I'm not sure what problem you're having with seq-filter, but the one thing I keep forgetting about that function is that it returns the matching elements unchanged. (Instead, I expect it to first filter and then map...)

Note, though, that with your defvar, a simple alist-get looks like a better choice.

bdarcus commented 3 years ago

Not exactly right, but closer.

Idea is that biblatex is the best mapping format here, as bibtex is less rich, and csl json has fields which are not unique (notably "container-title").

(defvar parsebib-field-map
  '(("date" "year" "issued")
    ("author" "editor") ; this is actually for the ivy/helm-bibtex/bibtex-actions case
    ("booktitle" "container-title")
    ("journaltitle" "journal" "container-title")
    ("number" "issue")))

(defun parsebib-get-value (item field)
  "Return biblatex FIELD value for ITEM."
  (or (cdr (assoc-string field item 'case-fold))
      (catch 'success
        (dolist (fm (cdr (assoc field parsebib-field-map)))
          (when fm
            (throw 'success (cdr (assoc-string fm item 'case-fold))))))))
bdarcus commented 3 years ago

@joostkremers - did you bump the version number with these changes? Eg does 3.0 include them?

bdarcus commented 3 years ago

BTW, there was minor breakage with oc-csl, because it relied on parsebib-parse-buffer.

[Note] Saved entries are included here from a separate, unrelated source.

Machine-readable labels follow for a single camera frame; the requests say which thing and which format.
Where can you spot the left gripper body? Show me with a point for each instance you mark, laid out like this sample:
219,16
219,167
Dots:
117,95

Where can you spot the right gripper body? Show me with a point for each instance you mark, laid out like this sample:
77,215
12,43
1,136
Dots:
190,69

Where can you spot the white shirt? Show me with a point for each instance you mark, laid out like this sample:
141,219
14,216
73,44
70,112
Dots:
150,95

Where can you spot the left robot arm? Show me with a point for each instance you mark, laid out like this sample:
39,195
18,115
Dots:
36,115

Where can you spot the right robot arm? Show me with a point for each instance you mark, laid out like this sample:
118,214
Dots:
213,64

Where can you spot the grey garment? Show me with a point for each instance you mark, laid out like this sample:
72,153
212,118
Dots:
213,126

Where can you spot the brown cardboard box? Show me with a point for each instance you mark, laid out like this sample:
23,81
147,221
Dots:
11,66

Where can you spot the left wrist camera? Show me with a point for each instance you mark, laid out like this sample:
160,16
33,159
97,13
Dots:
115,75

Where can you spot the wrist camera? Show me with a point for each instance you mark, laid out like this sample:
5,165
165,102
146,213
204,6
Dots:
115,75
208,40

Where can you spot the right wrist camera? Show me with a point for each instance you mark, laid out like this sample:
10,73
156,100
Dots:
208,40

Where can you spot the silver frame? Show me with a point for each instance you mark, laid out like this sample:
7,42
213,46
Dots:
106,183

But Andras has already fixed it, and will be submitting a patch, along with other improvements.

joostkremers commented 3 years ago

@joostkremers - did you bump the version number with these changes? Eg does 3.0 include them?

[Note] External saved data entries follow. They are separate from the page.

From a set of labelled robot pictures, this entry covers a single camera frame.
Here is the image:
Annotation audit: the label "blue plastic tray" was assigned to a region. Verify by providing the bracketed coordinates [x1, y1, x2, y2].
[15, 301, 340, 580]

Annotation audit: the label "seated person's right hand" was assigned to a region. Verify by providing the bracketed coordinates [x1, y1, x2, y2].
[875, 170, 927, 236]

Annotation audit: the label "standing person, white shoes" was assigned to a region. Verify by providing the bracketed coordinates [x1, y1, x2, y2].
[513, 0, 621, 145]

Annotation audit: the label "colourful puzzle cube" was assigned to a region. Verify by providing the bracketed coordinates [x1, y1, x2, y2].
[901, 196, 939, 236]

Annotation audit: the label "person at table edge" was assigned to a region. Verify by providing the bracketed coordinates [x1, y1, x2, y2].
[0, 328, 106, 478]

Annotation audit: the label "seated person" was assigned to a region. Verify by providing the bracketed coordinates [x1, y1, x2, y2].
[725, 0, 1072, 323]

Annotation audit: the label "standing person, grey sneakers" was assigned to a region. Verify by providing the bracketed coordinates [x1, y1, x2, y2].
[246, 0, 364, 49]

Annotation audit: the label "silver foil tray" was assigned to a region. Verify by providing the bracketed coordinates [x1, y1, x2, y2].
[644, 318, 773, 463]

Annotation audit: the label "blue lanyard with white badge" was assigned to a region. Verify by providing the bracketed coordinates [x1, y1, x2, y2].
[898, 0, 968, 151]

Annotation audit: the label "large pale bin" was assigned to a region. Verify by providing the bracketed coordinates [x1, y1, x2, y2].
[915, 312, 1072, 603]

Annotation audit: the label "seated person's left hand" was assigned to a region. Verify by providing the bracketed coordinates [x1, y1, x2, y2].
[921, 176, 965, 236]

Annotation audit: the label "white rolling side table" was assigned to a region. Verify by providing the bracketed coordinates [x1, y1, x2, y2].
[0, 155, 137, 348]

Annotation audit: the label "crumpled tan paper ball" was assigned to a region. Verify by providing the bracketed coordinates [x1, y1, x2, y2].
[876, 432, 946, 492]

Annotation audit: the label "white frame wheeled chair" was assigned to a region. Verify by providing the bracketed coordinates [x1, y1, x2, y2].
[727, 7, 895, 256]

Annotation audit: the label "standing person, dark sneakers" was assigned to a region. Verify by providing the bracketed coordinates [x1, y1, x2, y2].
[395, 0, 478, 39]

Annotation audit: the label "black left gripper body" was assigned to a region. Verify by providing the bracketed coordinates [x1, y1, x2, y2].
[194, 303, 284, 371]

Yes, 3.0 is the version that reads CSL-JSON.

bdarcus commented 3 years ago

@joostkremers I got this hooked up and running with bibtex-actions fairly easy. Here's the function I'm using to do the mapping:

(defun bibtex-actions-get-value (field item &optional _default)
  "Return biblatex FIELD value for ITEM."
  (or (cdr (assoc-string field item 'case-fold))
      (cl-loop for fname in (cdr (assoc field bibtex-actions-field-map))
               when (cdr (assoc-string fname item 'case-fold))
                         return (cdr (assoc-string fname item 'case-fold)))
      ""))

Last thing is how to get short author names (sans given names). Is that something I need to do myself (or maybe not worry about it)? I do see parsebib-json-name-field-template, but it a general option.

EDIT; I just added a simple shorten-names function.

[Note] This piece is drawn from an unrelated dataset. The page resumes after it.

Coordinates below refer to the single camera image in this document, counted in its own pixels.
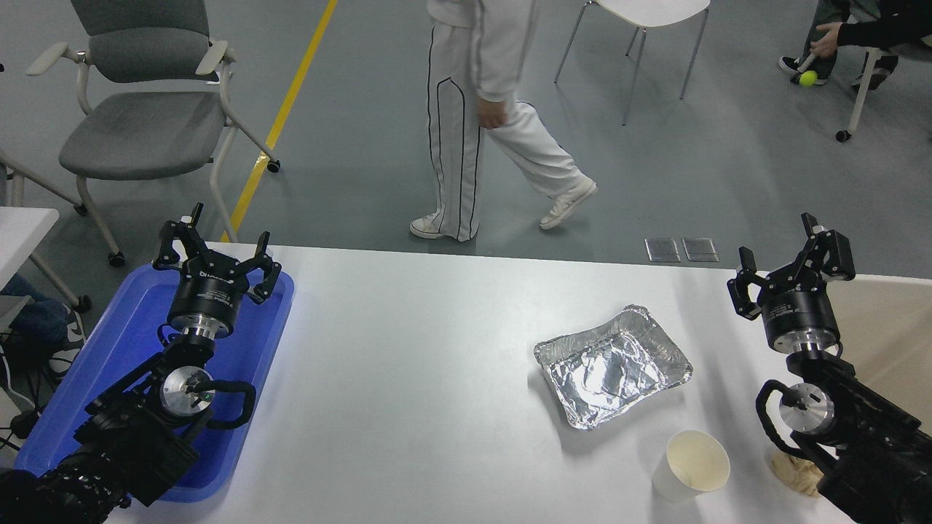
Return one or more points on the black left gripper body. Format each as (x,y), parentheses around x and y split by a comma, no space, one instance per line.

joostkremers commented 3 years ago

Last thing is how to get short author names (sans given names). Is that something I need to do myself (or maybe not worry about it)? I do see parsebib-json-name-field-template, but it a general option.

EDIT; I just added a simple shorten-names function.

Yeah, that's the only option right now. You can modify parsebib-json-name-field-template and take out the {given} part, but that only works for CSL-JSON data that actually uses the family and given properties. If the name is just given literally, à la bib(la)tex, then it won't work.